This is not a serious issue in a "how we met" story. This ain't Ferguson, Missouri or The War Between the States. I don't think there'll be any protests, or any grand juries. Unless my ex-wife gets wind of it. But I got to thinking that it might be fun to do a "he said, she said' pair of posts, and see what happened. So we did. They follow- the next post is hers and mine finishes up below that.
14 Comments

Posted:Dec 3, 2014 8:40 am
Last Updated:Aug 7, 2019 11:56 pm
16580 Views

In 2001 after my third marriage ended it occurred to me that I couldn't possibly be any worse at picking men if I'd gotten a degree in failure.

OK, that's a bit heavy.

Let me put it this way:

If I were to accidentally walk into the International Prince Charming Convention, a room filled with all the nicest, kindest, handsomest most eligible men in the world, I'd walk right up to a pickpocket working the room and say in my chirpiest girl voice, "Hi, my name's PD! What's yours?"

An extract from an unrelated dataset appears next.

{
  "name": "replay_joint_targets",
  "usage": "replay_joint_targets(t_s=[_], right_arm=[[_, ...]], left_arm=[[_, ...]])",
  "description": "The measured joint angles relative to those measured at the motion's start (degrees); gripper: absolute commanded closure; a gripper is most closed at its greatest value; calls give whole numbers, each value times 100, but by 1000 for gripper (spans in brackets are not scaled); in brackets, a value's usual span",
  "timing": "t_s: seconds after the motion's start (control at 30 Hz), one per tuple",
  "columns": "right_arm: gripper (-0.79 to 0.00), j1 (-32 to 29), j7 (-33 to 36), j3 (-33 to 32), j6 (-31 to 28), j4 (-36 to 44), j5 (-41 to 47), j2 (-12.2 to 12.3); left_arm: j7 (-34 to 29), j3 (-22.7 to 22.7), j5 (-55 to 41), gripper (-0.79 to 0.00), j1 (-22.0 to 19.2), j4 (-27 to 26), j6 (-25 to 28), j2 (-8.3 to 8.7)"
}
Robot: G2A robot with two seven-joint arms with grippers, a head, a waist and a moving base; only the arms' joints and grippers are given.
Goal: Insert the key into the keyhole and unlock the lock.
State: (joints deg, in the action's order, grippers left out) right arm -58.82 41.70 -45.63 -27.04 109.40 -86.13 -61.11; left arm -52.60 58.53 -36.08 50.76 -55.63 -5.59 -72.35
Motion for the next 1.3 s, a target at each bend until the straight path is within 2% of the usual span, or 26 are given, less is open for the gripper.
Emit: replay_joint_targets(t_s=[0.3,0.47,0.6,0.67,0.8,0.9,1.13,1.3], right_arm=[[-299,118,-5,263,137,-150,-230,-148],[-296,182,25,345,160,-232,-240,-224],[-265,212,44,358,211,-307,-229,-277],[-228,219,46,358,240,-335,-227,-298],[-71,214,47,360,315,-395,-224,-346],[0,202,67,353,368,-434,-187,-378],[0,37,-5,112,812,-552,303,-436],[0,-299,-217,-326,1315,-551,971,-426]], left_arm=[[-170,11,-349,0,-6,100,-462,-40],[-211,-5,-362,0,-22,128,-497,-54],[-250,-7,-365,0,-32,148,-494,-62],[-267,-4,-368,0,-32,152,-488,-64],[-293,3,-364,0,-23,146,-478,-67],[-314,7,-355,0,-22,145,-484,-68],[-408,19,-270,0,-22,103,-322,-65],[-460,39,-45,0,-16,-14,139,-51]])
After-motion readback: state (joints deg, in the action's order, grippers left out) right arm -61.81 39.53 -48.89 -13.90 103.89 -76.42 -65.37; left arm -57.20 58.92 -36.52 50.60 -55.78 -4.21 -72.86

First I cried a lot. Then I did lots of things people do in this situation.

I quit drinking. I saw a therapist. I got on some decent antidepressant medication. I got a real job and bought a car and bought a house and bought an oriental rug (is it PC to call it that?) and finally, one day, when I'd almost quit thinking about myself I realized I felt pretty good.

Maybe I wasn't so good at finding Prince Charming, but at least I was totally over Prince Alarming. That guy was no longer welcome. I knew what he looked like. I had his number. And he was going to have to torment some other dim chick next time.

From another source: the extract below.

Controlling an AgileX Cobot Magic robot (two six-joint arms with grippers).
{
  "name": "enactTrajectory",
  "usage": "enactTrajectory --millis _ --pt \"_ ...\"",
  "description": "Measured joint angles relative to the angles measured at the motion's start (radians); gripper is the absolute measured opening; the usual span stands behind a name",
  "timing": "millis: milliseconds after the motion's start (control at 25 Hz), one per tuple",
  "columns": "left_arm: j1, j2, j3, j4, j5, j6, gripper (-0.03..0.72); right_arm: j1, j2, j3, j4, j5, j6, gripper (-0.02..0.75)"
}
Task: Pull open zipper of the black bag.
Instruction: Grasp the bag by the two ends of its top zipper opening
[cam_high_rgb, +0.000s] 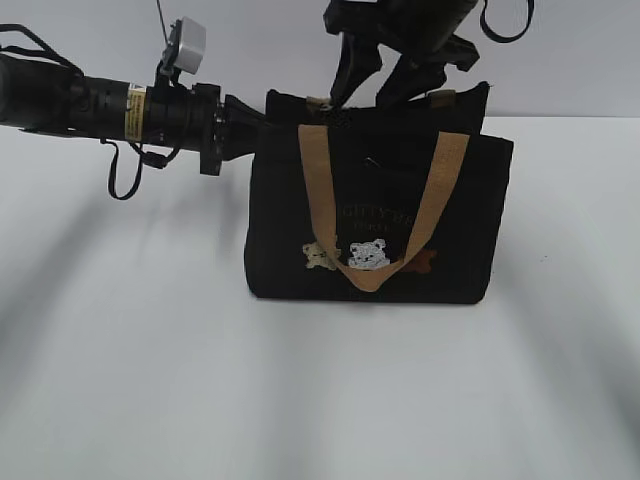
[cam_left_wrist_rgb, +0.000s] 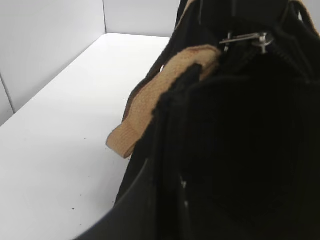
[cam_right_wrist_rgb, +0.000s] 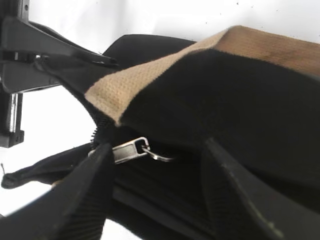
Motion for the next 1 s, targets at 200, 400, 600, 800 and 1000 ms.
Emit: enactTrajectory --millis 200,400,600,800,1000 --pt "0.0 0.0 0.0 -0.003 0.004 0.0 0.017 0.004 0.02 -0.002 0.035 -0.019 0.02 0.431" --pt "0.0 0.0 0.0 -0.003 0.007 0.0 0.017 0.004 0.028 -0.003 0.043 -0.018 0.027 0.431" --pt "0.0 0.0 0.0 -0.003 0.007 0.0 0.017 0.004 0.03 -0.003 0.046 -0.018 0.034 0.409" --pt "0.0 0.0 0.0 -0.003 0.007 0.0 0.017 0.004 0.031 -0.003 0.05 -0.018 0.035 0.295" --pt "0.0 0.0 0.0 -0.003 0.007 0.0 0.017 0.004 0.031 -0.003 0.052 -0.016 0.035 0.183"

I was as happy as I'd ever been.

I did not need another loser to make my life interesting.

I had hired a psychotherapist with the mutually agreed upon goal of never doing this expensive miserable thing again. No more loser marriages. My third husband had completely cleaned me out both financially and in terms of my stuff.

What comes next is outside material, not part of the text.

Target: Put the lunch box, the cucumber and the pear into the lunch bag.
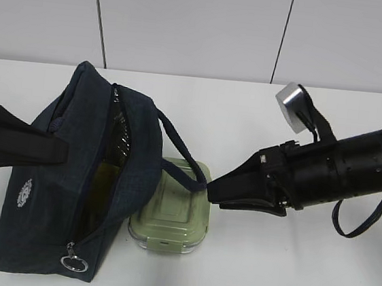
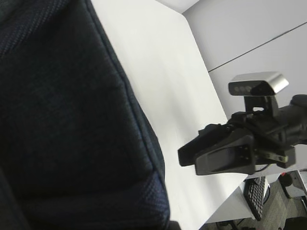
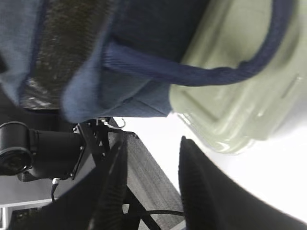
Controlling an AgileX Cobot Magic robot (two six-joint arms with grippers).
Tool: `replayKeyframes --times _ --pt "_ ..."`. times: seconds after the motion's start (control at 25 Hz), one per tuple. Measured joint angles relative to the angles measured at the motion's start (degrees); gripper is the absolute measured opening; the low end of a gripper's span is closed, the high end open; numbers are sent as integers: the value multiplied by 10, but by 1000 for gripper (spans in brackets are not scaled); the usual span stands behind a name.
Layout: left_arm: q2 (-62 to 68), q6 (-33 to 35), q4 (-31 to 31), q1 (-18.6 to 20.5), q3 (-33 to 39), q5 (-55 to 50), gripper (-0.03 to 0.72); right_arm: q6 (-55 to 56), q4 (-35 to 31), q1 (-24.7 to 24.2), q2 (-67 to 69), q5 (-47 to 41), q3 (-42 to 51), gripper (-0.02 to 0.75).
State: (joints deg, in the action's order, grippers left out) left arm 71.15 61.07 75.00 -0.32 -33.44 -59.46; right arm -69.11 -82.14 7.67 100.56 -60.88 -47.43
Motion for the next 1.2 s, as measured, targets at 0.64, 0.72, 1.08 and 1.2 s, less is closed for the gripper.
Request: replayKeyframes --times 0.64,0.72,1.08,1.2 --pt "0 0 9 0 0 1 -15 -32 -27 -77 72 -20 -1 292" --pt "0 0 12 0 0 1 -15 -32 -31 -77 73 -29 -1 292" --pt "0 0 26 0 0 2 -15 -59 -19 -77 73 -9 -1 571" --pt "0 0 27 0 0 2 -15 -59 -29 -76 73 -7 -1 601"
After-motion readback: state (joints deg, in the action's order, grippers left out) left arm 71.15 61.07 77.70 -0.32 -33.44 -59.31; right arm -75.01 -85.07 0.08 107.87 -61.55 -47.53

I had no stuff. I had to get all new stuff.

This happened not because he had such a good case to steal every damned thing I owned, but because he was crazy and dishonest and I didn't feel like arguing with him over toasters and Christmas ornaments. I just wanted out. I left with my clothes, my car, and an Apple computer.

I figured, since I was starting over in every other way, I might as well start over with men too. But I knew I needed help.

My therapist said that finding the right man was as simple as learning to say no to the wrong man.

What a revelation! Like many women of my generation and from my neck of the woods, the right man was any man who liked you who wasn't a drunk or a convicted felon. And actually, those things were negotiable if the guy has money. One of my sisters met her husband when she was 14 and he was 24, and my parents were thrilled.

Today, that guy might be arrested. But I guess it's good he wasn't, because they are still together.

The point is, I had zero practice saying no. The very concept was alien.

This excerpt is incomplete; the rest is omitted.